- [Task statement] Extract all lines in the data that contain the word "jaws".

- [Source data]

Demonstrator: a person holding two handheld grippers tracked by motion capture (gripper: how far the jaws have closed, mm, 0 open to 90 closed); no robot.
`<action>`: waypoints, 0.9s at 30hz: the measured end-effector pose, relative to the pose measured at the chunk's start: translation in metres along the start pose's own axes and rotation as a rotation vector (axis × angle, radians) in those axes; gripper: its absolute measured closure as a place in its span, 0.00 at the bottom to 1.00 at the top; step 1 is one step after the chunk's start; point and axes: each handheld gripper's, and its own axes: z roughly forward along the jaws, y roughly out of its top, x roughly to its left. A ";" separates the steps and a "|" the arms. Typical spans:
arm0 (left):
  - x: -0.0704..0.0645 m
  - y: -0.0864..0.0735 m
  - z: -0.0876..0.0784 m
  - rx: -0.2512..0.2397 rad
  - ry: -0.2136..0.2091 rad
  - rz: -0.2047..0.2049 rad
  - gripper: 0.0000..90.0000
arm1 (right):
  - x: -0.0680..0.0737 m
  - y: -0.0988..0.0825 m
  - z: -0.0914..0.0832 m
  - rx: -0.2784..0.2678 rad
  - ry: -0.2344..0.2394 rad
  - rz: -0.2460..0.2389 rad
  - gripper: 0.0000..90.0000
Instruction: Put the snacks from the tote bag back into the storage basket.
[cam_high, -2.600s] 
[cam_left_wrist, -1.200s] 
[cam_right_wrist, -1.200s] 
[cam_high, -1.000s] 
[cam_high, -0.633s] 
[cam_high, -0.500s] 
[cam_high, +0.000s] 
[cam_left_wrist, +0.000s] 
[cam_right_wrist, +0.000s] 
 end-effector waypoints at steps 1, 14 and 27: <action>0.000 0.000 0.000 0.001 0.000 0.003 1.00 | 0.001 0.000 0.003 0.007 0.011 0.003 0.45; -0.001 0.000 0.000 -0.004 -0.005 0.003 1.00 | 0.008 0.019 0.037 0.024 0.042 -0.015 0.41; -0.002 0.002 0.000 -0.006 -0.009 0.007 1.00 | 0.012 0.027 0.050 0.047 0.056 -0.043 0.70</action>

- [The answer]
Demonstrator: a person holding two handheld grippers tracked by motion capture (gripper: how far the jaws have closed, mm, 0 open to 90 closed); no robot.
`<action>`: waypoints, 0.9s at 30hz: the measured end-effector pose, relative to the pose measured at the chunk's start: translation in metres along the start pose's own axes and rotation as a rotation vector (axis × angle, radians) in those axes; gripper: its absolute measured closure as a place in its span, 0.00 at the bottom to 1.00 at the top; step 1 is one step after the chunk's start; point and axes: each handheld gripper's, and its own axes: z roughly forward along the jaws, y roughly out of its top, x roughly to its left. A ";" separates the steps and a "|" the arms. Typical spans:

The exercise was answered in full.